__TRY IT__: Copy out the entries that follow, unchanged.

*** Opening of SUPPLIED RECORDS ***

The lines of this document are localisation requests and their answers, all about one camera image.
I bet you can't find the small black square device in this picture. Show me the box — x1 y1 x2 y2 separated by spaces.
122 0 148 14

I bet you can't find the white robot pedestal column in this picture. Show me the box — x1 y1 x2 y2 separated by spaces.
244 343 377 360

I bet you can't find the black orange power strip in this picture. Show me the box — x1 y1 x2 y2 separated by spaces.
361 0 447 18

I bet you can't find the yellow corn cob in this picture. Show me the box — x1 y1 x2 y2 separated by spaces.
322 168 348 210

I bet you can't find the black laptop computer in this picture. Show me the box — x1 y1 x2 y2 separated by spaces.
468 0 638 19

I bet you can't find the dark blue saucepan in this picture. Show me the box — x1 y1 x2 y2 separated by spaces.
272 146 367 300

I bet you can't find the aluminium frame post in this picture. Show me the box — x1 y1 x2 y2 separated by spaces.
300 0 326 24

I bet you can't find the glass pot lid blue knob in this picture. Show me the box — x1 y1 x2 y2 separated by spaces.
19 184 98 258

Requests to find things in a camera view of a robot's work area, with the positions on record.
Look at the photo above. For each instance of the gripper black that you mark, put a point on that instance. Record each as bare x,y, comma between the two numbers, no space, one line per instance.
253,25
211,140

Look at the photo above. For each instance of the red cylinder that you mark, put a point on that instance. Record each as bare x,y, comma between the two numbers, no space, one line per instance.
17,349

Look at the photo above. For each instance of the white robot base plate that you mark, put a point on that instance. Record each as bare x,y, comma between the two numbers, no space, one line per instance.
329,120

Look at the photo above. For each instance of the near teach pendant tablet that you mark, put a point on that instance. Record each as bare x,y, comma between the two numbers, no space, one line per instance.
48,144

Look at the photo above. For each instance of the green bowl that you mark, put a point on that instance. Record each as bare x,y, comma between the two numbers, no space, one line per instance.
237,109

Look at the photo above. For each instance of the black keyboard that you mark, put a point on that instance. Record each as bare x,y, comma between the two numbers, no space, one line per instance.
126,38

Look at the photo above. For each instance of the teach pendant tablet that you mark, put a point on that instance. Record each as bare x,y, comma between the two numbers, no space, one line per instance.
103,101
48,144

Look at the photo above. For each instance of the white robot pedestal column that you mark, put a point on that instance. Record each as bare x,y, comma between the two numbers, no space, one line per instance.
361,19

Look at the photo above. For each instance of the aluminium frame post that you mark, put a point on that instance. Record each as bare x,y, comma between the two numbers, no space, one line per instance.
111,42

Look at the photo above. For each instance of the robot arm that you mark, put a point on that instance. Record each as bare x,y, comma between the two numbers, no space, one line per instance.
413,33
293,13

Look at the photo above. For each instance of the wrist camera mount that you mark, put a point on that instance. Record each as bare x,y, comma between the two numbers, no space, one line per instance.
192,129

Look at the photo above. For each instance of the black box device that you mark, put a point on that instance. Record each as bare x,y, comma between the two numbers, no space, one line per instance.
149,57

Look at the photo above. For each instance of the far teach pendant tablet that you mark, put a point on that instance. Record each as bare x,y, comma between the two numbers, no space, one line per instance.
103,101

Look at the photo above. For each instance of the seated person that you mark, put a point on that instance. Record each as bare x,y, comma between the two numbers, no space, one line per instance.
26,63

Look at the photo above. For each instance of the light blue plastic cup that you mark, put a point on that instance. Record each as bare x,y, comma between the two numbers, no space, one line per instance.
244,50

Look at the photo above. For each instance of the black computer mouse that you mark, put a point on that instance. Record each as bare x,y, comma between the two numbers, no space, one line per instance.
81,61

*** Close of SUPPLIED RECORDS ***

__EXERCISE SOLUTION__:
The lines of this document are localisation requests and their answers, all about one camera image.
I bet you can't find the small black square device in this picture. Show me the box — x1 y1 x2 y2 separated by spaces.
122 0 148 14

I bet you can't find the white robot pedestal column in this picture. Show me the box — x1 y1 x2 y2 separated by spaces.
244 343 377 360

I bet you can't find the black orange power strip in this picture. Show me the box — x1 y1 x2 y2 separated by spaces.
361 0 447 18

I bet you can't find the yellow corn cob in this picture. Show me the box — x1 y1 x2 y2 separated by spaces.
322 168 348 210

I bet you can't find the black laptop computer in this picture. Show me the box — x1 y1 x2 y2 separated by spaces.
468 0 638 19

I bet you can't find the dark blue saucepan in this picture. Show me the box — x1 y1 x2 y2 separated by spaces.
272 146 367 300

I bet you can't find the aluminium frame post in this picture. Show me the box — x1 y1 x2 y2 separated by spaces.
300 0 326 24

I bet you can't find the glass pot lid blue knob in this picture. Show me the box — x1 y1 x2 y2 separated by spaces.
19 184 98 258

Requests to find things in a camera view of a robot's work area, with the positions on record.
Look at the photo above. For each instance of the gripper black that you mark, put a point on that instance. Record each as bare x,y, comma between the two numbers, no space, one line per instance.
253,25
211,140

Look at the photo above. For each instance of the red cylinder that you mark, put a point on that instance. Record each as bare x,y, comma between the two numbers, no space, one line per instance.
17,349

Look at the photo above. For each instance of the white robot base plate that you mark, put a point on that instance. Record each as bare x,y, comma between the two numbers, no space, one line per instance.
329,120

Look at the photo above. For each instance of the near teach pendant tablet that you mark, put a point on that instance. Record each as bare x,y, comma between the two numbers, no space, one line per instance.
48,144

Look at the photo above. For each instance of the green bowl that you mark, put a point on that instance. Record each as bare x,y, comma between the two numbers, no space, one line per instance.
237,109

Look at the photo above. For each instance of the black keyboard that you mark, put a point on that instance. Record each as bare x,y, comma between the two numbers, no space, one line per instance.
126,38

Look at the photo above. For each instance of the teach pendant tablet that you mark, put a point on that instance. Record each as bare x,y, comma between the two numbers, no space, one line per instance.
103,101
48,144

Look at the photo above. For each instance of the white robot pedestal column that you mark, put a point on that instance. Record each as bare x,y, comma between the two numbers, no space, one line per instance.
361,19

Look at the photo above. For each instance of the aluminium frame post that you mark, put a point on that instance. Record each as bare x,y, comma between the two numbers, no space, one line per instance.
111,42

Look at the photo above. For each instance of the robot arm that you mark, put a point on that instance. Record each as bare x,y, comma between the two numbers, no space, one line per instance.
413,33
293,13

Look at the photo above. For each instance of the wrist camera mount that you mark, put a point on that instance. Record each as bare x,y, comma between the two numbers, no space, one line per instance.
192,129

Look at the photo above. For each instance of the black box device that you mark, put a point on that instance. Record each as bare x,y, comma between the two numbers, no space, one line per instance.
149,57

Look at the photo above. For each instance of the far teach pendant tablet that you mark, put a point on that instance. Record each as bare x,y, comma between the two numbers, no space, one line per instance.
103,101

Look at the photo above. For each instance of the seated person that you mark, put a point on that instance. Record each as bare x,y, comma between the two numbers, no space, one line per instance.
26,63

Look at the photo above. For each instance of the light blue plastic cup that you mark, put a point on that instance. Record each as bare x,y, comma between the two numbers, no space, one line per instance.
244,50

Look at the photo above. For each instance of the black computer mouse that you mark, put a point on that instance. Record each as bare x,y, comma between the two numbers, no space, one line per instance.
81,61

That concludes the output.